Annie asked: "Can I use the bathtub for a bit? I want to have a prom for my dolls, and I need a dance-floor."

Mrs. Anders looked up at the clock of the stove. "For an hour? How'd that be?"

"That'd be enough. I don't have songs for more."

"Fine. Clean up after, though."

"I will."

Annie proceeded into the crafts room off the dining room, where her brother was lying on the settee with a copy of Popular Mechanics. He said: "Hey, kid, what's up?"

"I'm going to give my dolls a prom."

Her brother snorted: "Which one's going home pregnant?"

Annie didn't have an answer so she didn't answer. Instead she opened a drawer and got out a bit of blue paper, a marker, tape, and some string. "It'll be happening in the bathtub, so if you got to go, please do it now."

The brother said: "Thanks for the warning, but I think I'm okay for now."

Annie went back to the hallway just in time to see the front door burst open as her father charged, calling: "The damn garage door's stuck again!"

The clanging stopped and his wife came into the hallway to say: "Again?"

"Yes, again." He looked down and smiled. "Hi, Annie! Look, I need some muscle outside, to get the wheels back in their groove. Groovy, si? Care to give me your magnificent aid?"

Annie said: "Sure, Dad!" She put the marker and paper and stuff down on the third step from the bottom and followed her father out into the late summer afternoon. Annie looked down the street at suburban houses and cars but saw nothing interesting, not even a mangy cat.

The garage door was only half-open, at a diagonal that should have been either horizontal or vertical. Her father demonstrated, by attempting to, and failing to, raise or lower it. He asked: "Does school start next week or the week after?"

"The week after."

"Ah. Okay, here, little girl." Her grabbed her hands and put them on the bottom of the door. "When I say go, lift your feet so your whole weight is on it."

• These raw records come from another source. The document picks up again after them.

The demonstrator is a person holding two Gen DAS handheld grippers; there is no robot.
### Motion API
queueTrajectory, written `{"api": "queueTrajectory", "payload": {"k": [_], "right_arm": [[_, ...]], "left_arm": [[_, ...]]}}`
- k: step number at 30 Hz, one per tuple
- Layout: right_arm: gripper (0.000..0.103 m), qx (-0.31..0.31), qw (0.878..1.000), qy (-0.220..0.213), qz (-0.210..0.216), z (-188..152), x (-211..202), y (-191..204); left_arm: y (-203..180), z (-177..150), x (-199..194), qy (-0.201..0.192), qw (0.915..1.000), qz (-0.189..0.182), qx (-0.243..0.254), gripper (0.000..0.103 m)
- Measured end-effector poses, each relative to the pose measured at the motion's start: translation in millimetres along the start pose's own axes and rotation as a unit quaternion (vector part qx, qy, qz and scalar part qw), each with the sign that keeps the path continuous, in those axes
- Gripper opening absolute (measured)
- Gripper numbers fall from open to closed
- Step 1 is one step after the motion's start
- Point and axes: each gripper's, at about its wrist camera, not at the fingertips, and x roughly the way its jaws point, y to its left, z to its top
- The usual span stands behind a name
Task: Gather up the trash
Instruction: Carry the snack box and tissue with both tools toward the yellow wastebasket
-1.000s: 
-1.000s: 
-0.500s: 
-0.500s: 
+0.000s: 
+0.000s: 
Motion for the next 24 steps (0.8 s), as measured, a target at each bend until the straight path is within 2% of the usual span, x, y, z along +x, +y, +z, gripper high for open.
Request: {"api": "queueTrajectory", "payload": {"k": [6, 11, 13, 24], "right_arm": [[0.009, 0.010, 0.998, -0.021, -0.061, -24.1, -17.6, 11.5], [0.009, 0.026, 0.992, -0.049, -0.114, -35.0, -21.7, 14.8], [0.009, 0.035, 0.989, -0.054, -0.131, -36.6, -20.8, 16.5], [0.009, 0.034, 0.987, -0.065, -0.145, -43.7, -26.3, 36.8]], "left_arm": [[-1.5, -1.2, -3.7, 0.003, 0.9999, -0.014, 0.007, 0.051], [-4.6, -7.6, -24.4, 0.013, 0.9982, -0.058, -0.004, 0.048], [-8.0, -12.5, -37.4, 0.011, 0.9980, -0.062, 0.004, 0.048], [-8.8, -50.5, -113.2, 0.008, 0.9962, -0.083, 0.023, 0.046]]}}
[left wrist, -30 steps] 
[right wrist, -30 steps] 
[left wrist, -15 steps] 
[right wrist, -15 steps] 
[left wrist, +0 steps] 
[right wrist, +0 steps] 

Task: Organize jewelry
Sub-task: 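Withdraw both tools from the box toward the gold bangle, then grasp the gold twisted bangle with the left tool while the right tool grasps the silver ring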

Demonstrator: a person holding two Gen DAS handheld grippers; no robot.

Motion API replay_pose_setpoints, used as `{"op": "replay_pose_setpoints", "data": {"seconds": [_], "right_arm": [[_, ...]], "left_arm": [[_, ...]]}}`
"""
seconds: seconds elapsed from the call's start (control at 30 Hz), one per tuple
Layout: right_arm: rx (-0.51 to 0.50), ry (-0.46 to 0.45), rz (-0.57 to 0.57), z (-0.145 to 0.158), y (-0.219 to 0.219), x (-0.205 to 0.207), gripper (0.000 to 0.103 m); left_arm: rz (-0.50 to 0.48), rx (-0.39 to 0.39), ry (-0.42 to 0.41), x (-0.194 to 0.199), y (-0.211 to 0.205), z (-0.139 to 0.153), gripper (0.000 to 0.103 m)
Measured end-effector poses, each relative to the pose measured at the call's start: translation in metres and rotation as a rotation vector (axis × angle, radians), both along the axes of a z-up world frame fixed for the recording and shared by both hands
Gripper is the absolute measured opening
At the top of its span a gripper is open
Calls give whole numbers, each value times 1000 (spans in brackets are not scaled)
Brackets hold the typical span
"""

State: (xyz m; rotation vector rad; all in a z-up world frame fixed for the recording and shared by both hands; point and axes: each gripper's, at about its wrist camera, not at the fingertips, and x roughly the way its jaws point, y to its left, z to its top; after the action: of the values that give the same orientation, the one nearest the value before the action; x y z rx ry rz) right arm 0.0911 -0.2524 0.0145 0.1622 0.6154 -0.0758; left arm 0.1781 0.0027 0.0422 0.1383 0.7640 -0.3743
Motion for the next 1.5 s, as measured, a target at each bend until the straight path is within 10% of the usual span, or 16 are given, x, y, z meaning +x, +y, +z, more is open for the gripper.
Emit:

She saw this to be a serious business, and called: "Roger."

Her father ducked into the garage and clanged out a chisel from a toolbox and got onto a wooden chair. He reached up and got the chisel in position, then said: "Okay, lift your feet!"

Annie lifted up her feet and hung. Metal scraped on rust, and SNAP!

!

□□■■□□□□■■□□□■■■□□□□■■□□□□□□□!!!

□□□□■■□□□□□□■■□□□□■■□□□□□■■□□□...

□□■■■■□□□□□□□!

■■■□□■■□□...

□□□□■■□□□!

□□■■■■■□□□!!

□□□□■■!

□□!

...

Her forehead hurt and her father's face was looking down at hers. "Annie? Annie!"

She murmured something and rubbed her head.

"Geez, it just gave way all of a sudden. Are you okay?"

She sat up and shook her head. The hurt was going away. "I'm okay," she said queasily. "I hit my head."

Mother was at the door. "What's happened, Bob?"

"It's nothing, she hit her head on the ... I don't know, the door, or the driveway."

"Is she bleeding?"

"No, nothing. You're okay, right?"

Though Annie's head hurt, she knew she was otherwise okay. "Just a little shooken up, that's all. Let me...."

She stood up and brushed off her pants and blouse. "See? It's okay, I'm fine."

She took a step, and was steady. Her parents were paying close attention. Annie pushed at her mother's legs to get inside into the hallway.

("It just gave way.")

("You should have been more careful.")

("It was an accident.")

Annie looked at the stairs and remembered she was in the middle of doing something that involved a dance upstairs and that the things on the stairs were for that. She gathered up the paper and so on. She looked back at her parents and asked: "Can I go on with ... what I was doing?"

"You're sure you're okay?"

"Yes, fine. I'm little, so my head didn't fall far," a line that became anecdotal in the family's future lore.

"Okay," her mother said. "Then get on with it," she said. "The prom awaits!"

Annie went up the stairs and into her room with the stationery stuff. There were a couple pieces of stitched-together cloth and nylon she'd didn't know anything about on her bed and she shoved it aside to sit down and feel her head; she felt a good-sized bump there. Smacked by the green metal door of her own house's garage.

She must've been hit harder than she'd thought, because she had an idea in her head there was a prom about to happen in the upper floor of her house, when and where of course that couldn't be the case. There was no room for such a thing. Three bedrooms and a small living room, no room at all for anything like a big dance. She wondered where she'd gotten the idea from. Someone must've been lying to her.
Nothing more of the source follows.